The single most important aspect as to why a single player CRPG is better than a multiplayer one is the constant, uncompromised credibility of its gameworld and flow. I'd very much doubt if i'd find enjoyment in Arcanum or Fallout if i'd see an NPC prostitute struting her stuff, and some player called JimIzUrGOD saying "Ya biotch suk my wily!!" to the NPC prostitute (who, incidentally, won't answer him). Or a spellcasting mage, with a 17 INT going about "Wuts ur name?". Better yet, how would an online mutliplayer CRPG set in a Victorian era would feel, if, in a court ball, you'd have one of the oficials asking "A/S/L, dammit!!" to the court lady next to him?
The majority of games has a level of suspension of disbelief in them, but some things are too much. In a single player game, wheter its simply single-player or party based, its designed to work without outside influence, where things will make sense, where things will happen in a credible way as not to ruin entertainment or that afforementioned degree of suspension of disbelief. In multiplayer online games, its usually governed by a noticeable amount of chaos, and socializing, and playing for one's own benefit. Its the tradeoff, i guess - i can more easilly adapt to the loneliness of playing a CRPG alone, than adapting to the lack of a sense of roleplaying a MP game usually provides (or its players provide, i should say).
On an aside i don't stop considering an RPG as an RPG just because its multiplayer. I simply don't see multiplayer, as it is now, capable of allowing for a better roleplaying experience. I also don't believe all online players are the standard AOL-caricatures; however i do believe the majority still has a long way to go when it comes to self-integration into virtual gameworlds.
I'm not sure about the last question, but as to the rest... Failure, whether in small things or in great, should be a possible path in *any* RPG. I'm sure, at some point in PnP, you've been hired to escort someone or something from one point to another, be it princess or plutonium.
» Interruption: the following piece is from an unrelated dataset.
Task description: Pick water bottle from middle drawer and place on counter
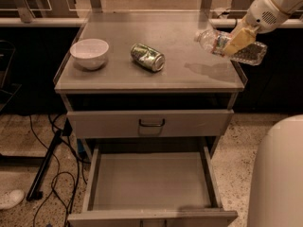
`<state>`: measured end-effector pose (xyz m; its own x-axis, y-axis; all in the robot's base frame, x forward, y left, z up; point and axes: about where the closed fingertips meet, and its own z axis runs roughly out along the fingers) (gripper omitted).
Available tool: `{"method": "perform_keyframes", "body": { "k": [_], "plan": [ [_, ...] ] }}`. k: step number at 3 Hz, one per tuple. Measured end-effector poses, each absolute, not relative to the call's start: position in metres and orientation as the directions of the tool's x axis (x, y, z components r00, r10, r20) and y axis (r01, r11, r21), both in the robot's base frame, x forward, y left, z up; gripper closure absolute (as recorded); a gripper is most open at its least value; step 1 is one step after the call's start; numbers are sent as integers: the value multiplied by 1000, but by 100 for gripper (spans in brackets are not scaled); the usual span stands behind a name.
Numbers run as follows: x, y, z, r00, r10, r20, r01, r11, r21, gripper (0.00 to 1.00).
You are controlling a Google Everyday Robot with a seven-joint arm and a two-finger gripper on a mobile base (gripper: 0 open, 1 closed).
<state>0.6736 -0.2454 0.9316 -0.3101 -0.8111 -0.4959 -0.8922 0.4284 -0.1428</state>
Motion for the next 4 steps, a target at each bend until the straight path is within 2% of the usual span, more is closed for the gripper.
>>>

If there is no chance whatsoever of failure - loss of the item, banditry, runaway princesses - then what is the point?
The death of the PC is the most easily visible form of failure. It must be, by definition, a possible solution to any quest, although admittedly not a very gratifying one.
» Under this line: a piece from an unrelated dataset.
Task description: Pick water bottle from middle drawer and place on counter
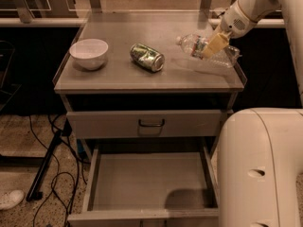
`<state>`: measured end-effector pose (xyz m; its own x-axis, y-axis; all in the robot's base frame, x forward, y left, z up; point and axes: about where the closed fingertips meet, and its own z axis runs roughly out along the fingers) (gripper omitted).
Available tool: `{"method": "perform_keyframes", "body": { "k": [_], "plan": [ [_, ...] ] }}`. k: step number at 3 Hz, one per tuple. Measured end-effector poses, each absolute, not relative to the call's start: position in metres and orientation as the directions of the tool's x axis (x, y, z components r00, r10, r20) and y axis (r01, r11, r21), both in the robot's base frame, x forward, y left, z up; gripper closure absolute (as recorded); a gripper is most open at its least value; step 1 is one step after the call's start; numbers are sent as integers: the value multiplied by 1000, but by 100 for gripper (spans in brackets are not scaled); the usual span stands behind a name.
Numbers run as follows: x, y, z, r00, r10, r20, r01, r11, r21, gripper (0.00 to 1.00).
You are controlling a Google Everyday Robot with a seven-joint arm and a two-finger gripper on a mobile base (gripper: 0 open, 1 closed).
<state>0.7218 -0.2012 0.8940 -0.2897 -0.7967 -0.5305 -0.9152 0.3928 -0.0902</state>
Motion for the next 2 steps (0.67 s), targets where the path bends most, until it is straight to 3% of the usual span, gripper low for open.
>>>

But failure to a quest is not the same as Game Over. In fact, many games already got to the point where its not only possible to fail in the solving of a quest and still allow you to proceed, but some also present minor variations of storyline and/or NPC interactions, given your achievements and/or failures. Faliling to save a peaceful village can lead you to become addicted to carrying self-help booklets at all times in your pockets, otherwise your AC and Quickenss decrease by 2
but it won't necessarily mean Game Over. Failing to save the Mayor might allow you to be given a chance to redeem yourself by saving an entire city. Failing to catch a train might give you time to sit back and tinker with that gun, optimizing it for triple-shot bursts. For instance, an example in the much loved/much hated Baldurs Gate - Captain Brage, whom you can cure of his madness, or who you can kill and turn in a bounty. Failure to save doesn't end the quest, merely gives you an alternate ending to it.
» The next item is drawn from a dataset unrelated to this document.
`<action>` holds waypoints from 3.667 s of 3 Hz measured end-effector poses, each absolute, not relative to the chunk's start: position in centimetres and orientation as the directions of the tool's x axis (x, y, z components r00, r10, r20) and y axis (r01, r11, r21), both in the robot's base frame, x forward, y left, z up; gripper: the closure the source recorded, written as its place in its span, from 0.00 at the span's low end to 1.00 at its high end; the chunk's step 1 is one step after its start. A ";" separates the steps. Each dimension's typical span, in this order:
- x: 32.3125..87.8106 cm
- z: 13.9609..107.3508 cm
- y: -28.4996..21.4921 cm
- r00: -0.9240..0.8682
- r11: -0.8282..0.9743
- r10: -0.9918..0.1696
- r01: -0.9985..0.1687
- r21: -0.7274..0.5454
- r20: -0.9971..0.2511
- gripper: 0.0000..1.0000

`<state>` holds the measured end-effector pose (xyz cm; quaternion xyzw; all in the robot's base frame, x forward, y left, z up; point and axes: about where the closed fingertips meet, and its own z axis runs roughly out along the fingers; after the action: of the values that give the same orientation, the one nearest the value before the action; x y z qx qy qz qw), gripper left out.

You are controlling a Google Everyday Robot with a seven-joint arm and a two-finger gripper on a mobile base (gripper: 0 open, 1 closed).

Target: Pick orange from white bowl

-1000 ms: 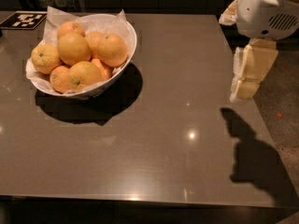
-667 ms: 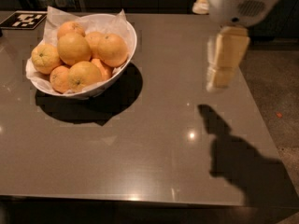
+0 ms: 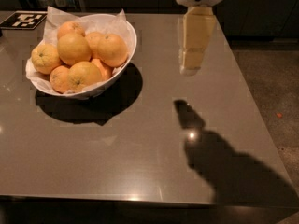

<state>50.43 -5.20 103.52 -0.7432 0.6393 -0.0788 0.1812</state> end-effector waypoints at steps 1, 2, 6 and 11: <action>51.1 103.6 -4.5 0.169 -0.107 -0.976 -0.921 -0.374 -0.137 0.00; 55.0 104.5 0.9 0.205 -0.142 -0.971 -0.911 -0.388 -0.127 0.00; 61.6 100.7 5.1 -0.097 0.156 -0.968 -0.955 -0.250 -0.233 0.00; 62.8 97.9 8.2 -0.188 0.244 -0.945 -0.949 -0.197 -0.266 0.16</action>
Offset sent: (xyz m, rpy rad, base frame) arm 0.0497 0.0664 -0.0016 -0.0036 0.0834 0.0359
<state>62.79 8.19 97.85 -0.6146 0.7707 0.0058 0.1679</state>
So failing a quest's goal may not be to fail it completely - its completion is still possible.
If anything, CRPGs tend to err on the side of too many possible ways to complete a given task and not enough ways to productively fail it: you are unable to locate the artifact in time, the evil wizard gets it and completes his transformation to a lich, and now you have to deal with his newer, more powerful form, rather than ending the game when the wizard gets the artifact.
And we know from Gaider that programming more things like that aren't worth it.